Understanding your horse’s body language gives you key insight into its emotional state and will allow you to deepen your relationship. Read on to find out how you can understand your horse’s emotions.
A lowered or drooped head shows that your horse is feeling relaxed and comfortable. If it’s standing still with its head lowered, there’s a good chance the horse is resting. Approach intentionally and obviously so as not to startle your horse.
If your horse’s head is lowered while snaking from left to right, your horse is aggressive. Figure out what is making your horse assert dominance and focus on relaxing the tension.

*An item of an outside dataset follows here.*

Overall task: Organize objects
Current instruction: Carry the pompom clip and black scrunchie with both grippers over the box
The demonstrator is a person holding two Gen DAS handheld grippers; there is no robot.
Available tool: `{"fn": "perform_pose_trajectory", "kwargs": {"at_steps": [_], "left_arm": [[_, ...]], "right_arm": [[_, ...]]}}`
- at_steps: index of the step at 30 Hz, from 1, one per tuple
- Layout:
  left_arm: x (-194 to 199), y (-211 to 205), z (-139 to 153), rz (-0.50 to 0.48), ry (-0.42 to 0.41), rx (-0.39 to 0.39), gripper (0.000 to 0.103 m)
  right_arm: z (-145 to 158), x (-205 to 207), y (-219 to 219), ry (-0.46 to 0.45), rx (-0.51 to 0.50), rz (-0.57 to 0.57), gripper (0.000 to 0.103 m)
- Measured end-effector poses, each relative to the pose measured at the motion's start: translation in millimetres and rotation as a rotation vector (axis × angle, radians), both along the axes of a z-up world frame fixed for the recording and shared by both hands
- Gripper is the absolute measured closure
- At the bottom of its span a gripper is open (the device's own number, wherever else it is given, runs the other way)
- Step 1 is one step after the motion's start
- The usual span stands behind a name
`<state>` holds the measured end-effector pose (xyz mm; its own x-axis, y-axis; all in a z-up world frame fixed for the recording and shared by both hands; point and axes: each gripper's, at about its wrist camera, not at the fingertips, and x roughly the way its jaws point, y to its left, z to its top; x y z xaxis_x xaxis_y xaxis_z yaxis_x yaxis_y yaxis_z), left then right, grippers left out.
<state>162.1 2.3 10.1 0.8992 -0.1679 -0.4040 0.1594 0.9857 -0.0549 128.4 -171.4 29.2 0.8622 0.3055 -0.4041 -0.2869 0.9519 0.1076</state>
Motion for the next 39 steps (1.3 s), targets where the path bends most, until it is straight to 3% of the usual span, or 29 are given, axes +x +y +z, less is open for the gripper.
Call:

When your horse holds its head elevated, it is probably trying to determine the source of a sound or sight in the distance to decide if it is a danger or not. At this moment, it will be on edge, so treat the situation with caution.
Most people know that forward-facing ears signify alertness, while pinned-back ears are a sign of anger. When your horse turns its ears to the side, your horse is very relaxed. Your horse might not be aware of what’s happening around it, so don’t surprise it. Call its name and approach from the front to avoid startling it.

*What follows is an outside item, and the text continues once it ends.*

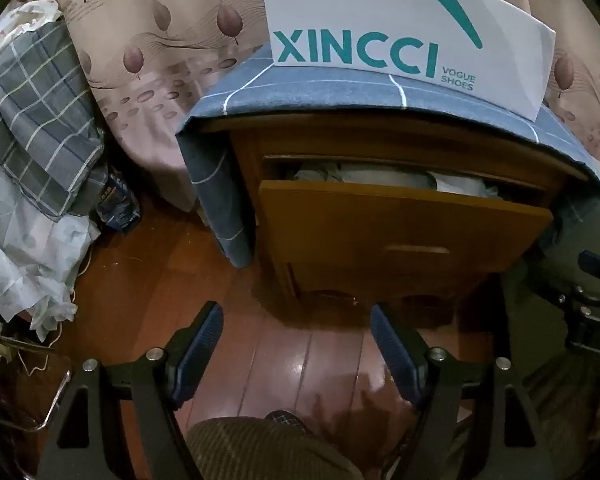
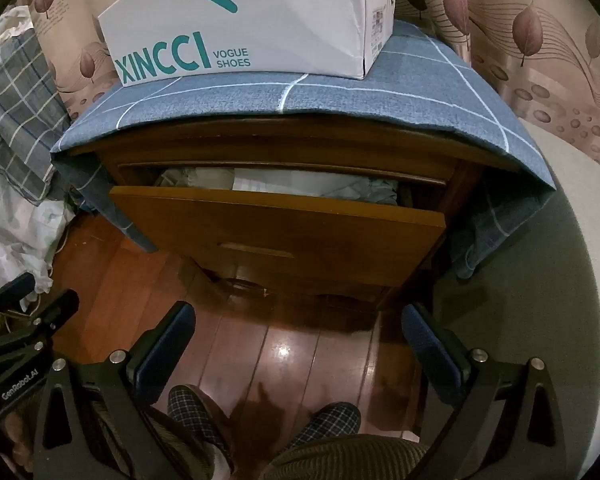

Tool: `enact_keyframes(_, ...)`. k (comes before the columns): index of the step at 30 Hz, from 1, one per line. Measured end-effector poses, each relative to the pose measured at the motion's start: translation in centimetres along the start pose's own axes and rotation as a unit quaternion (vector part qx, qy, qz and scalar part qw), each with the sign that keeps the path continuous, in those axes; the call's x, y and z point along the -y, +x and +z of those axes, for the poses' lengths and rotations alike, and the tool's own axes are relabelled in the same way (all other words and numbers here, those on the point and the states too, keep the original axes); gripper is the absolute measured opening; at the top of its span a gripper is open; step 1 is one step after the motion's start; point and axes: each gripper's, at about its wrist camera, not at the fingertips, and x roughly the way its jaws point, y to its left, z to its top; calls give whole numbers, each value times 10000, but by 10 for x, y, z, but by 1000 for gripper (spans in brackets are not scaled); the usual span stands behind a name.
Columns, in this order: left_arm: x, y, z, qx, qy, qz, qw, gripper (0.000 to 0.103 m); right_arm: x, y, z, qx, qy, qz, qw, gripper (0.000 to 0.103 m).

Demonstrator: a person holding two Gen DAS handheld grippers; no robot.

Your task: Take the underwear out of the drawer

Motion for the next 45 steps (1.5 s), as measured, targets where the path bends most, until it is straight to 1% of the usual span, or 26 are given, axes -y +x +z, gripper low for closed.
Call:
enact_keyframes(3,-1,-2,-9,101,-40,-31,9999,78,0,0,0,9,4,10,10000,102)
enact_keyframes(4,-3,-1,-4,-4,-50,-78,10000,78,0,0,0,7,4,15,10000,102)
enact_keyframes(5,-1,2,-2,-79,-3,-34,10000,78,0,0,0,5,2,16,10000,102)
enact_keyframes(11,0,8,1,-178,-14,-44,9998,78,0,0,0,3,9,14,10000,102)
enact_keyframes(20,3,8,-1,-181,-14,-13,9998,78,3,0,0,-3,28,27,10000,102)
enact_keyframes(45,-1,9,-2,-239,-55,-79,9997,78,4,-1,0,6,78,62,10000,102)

If your horse’s ears are rapidly moving back and forth, it’s feeling very anxious and trying to locate the source of an alarming sound. Try locating the source yourself and find a way to nullify your horse’s fears.
If your horse is chewing without eating while you’re training it, that’s great! Chewing means your horse is thinking and relaxed, so it’s a good sign that your training is getting through.
You may notice a younger horse clacking its teeth together with its lips curled apart. This is a way for your horse to tell other horses that it is submissive to the older horses. It’s a defense mechanism to signify that there is no reason to hurt them. If your horse is older and doing this, it feels threatened or uncomfortable in some way.
Now that you know how you can understand your horse’s emotions, keep an eye out for other things that influence their behavior, such as their diet. Learn your horse’s body language and communicate more effectively!